Além da baixa audiência, que implicou em diversas interferências da direção no trabalho dos autores, a novela ficou marcada por uma polêmica nos bastidores. José Mayer, que interpretou o vilão Tião Bezerra, foi acusado de assédio sexual por uma figurinista. O ator foi suspenso, não fez mais trabalhos na TV e deixou a Globo em 2019.

— Foi um arremate muito dramático, muito chato. Foi muito desagradável. Eu queria que ele estivesse fazendo outra novela que não fosse a minha quando aconteceu aquele incidente. Até porque, na hora, eu falei: “Poxa, mas que sacanagem com ele!”. Porque ele tinha uma história com essa menina, todo mundo sabia. Achei que foi “too much”, a reação foi muito exagerada.

A escritora, que tantas vezes destacou o feminino em sua obra, celebra os avanços na direção da igualdade de gênero. “Nunca ouvi se falar tanto de menopausa como atualmente. Parece que era um tabu”, menciona. Feminista, ela associa o movimento na atualidade à repercussão do caso supracitado.

— Eu sou velha, pertenço a outra geração. Não sou tão inflamada. Eu sou feminista muito antes deste movimento feminista [atual]. Lá, nos anos 1960, eu já era feminista.
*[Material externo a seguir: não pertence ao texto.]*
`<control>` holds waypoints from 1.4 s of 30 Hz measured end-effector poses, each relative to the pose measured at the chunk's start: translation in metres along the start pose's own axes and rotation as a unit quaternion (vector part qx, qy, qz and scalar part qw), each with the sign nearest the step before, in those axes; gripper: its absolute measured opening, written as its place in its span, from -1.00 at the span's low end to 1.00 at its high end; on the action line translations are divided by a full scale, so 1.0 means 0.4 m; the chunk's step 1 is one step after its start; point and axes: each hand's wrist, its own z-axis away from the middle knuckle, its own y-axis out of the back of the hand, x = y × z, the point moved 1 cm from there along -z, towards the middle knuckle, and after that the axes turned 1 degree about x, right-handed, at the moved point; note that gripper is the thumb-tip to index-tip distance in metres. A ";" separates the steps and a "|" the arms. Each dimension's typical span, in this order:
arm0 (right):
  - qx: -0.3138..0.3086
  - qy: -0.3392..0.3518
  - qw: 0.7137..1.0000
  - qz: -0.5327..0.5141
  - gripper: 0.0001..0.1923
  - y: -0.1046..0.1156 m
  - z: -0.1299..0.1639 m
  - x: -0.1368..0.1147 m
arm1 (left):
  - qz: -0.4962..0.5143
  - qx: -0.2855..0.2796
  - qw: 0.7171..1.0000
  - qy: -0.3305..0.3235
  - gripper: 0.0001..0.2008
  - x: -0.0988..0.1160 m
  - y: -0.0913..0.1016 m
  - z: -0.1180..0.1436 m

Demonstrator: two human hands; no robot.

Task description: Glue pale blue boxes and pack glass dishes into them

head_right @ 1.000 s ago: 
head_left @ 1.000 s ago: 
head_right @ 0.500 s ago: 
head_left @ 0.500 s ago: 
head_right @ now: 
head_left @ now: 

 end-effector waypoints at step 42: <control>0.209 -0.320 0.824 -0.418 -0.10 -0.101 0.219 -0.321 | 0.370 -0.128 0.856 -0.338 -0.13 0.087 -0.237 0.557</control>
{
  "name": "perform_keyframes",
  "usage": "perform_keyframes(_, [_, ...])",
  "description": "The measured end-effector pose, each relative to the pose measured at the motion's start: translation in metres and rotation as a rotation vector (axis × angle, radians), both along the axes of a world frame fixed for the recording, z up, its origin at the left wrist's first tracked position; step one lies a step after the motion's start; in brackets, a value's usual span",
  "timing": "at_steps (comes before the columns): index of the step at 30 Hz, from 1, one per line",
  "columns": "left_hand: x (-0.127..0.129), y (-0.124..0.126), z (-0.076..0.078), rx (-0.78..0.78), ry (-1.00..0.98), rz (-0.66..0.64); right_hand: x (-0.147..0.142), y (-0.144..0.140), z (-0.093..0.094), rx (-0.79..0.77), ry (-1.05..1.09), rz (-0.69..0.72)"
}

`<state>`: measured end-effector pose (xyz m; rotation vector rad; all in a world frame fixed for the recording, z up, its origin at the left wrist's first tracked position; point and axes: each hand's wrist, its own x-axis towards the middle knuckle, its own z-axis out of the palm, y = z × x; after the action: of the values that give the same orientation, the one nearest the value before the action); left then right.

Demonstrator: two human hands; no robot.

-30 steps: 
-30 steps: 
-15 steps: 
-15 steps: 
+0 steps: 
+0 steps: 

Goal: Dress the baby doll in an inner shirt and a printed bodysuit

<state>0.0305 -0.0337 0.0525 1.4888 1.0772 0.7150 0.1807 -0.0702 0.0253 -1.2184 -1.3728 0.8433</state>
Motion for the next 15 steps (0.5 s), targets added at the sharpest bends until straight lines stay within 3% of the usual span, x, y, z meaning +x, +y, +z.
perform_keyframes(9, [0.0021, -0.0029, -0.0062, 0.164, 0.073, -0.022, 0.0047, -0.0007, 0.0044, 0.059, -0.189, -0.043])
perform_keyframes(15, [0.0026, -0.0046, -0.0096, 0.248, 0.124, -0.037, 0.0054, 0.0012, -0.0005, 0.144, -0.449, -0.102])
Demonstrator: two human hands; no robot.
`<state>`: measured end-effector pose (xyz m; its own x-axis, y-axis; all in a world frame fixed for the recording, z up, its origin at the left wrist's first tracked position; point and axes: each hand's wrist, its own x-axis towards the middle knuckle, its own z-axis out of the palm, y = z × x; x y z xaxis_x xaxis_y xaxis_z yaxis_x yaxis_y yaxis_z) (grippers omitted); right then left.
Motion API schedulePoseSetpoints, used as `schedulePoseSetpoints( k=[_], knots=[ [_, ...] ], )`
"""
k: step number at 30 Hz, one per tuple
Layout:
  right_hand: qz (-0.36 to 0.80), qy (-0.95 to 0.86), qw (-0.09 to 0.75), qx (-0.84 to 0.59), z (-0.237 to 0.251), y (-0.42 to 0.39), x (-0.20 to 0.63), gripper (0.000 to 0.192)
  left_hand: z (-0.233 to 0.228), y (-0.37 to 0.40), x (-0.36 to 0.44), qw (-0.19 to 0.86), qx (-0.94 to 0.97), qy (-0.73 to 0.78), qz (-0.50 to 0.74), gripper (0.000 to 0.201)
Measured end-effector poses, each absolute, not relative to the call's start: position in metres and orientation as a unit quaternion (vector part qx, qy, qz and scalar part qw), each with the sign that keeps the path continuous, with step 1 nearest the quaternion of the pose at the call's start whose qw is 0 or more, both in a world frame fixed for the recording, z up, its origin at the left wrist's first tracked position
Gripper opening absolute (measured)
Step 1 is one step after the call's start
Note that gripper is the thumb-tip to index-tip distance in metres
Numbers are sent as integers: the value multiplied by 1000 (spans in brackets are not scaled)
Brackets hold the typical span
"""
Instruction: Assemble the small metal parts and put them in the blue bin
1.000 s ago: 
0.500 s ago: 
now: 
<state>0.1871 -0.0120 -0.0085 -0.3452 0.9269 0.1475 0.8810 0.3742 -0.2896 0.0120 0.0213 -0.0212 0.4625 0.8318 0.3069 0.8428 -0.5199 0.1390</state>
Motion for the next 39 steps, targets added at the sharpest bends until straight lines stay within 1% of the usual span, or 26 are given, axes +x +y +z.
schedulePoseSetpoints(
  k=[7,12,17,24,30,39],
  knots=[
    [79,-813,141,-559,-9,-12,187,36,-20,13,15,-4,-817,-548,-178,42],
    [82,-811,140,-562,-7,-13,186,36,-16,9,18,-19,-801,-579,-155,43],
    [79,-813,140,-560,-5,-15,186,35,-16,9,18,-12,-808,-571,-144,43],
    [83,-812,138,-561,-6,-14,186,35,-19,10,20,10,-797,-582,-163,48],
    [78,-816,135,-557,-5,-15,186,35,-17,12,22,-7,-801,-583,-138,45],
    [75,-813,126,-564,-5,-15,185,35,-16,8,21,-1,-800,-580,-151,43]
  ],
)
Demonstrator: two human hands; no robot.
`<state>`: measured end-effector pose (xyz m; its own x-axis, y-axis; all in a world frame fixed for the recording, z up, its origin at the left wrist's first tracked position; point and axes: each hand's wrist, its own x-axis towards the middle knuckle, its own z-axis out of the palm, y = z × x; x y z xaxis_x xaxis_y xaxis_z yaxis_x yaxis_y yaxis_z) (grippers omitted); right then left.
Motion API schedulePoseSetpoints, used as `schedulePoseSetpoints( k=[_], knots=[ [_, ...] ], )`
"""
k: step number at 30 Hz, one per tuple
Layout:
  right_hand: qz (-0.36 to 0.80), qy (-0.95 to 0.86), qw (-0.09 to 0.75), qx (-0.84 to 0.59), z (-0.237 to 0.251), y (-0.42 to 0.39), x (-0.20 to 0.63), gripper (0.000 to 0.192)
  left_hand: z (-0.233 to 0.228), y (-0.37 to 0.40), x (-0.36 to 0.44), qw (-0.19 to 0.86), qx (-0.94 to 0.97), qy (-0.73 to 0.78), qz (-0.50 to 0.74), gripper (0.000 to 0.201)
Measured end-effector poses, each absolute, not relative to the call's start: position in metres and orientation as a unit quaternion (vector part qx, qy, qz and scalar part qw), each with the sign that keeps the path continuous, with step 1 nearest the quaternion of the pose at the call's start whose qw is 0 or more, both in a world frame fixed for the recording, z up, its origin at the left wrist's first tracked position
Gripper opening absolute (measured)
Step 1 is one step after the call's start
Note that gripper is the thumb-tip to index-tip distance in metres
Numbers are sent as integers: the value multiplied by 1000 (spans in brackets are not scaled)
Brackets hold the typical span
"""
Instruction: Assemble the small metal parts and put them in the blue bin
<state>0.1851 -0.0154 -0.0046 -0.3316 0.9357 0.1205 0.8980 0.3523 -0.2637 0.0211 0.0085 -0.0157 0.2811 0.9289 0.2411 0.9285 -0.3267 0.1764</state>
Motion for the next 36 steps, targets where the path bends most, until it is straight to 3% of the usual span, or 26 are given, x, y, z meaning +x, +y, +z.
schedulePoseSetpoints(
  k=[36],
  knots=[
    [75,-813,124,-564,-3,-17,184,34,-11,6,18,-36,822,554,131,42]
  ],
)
Já consolidada na literatura e no teatro, Maria Adelaide estreou na televisão aos 48 anos. Aos 50, divorciou-se do marido com quem viveu por três décadas. “Muitas mulheres me perguntam o que acontece depois dos 50. Eu digo sempre que comecei uma nova fase da minha vida extremamente produtiva que assim até hoje.” Hoje aos 82, além de uma das escritoras mais celebradas do país, é mãe de dois homens e avó de dois rapazes e duas moças.

— Elas são feministas, as duas. Acho muito bacana e fico muito feliz com isso. Os dois meninos também precisam saber lidar com as mulheres, saber tratá-las. Meus filhos sabem dividir tarefas, e isso eu acho fundamental. Eu os eduquei para isso, porque também fui criada para pegar no pesado em casa, na cozinha, na faxina, lavando e passando minhas roupas, e só tive a ganhar com isso. Sempre achei e continuo achando que não vamos fazer o feminismo sozinhas. Os homens precisam ser bem educados, e normalmente os homens são educados por mulheres. Então precisamos educar essas mulheres para educarem seus filhos. É nisso que eu acredito.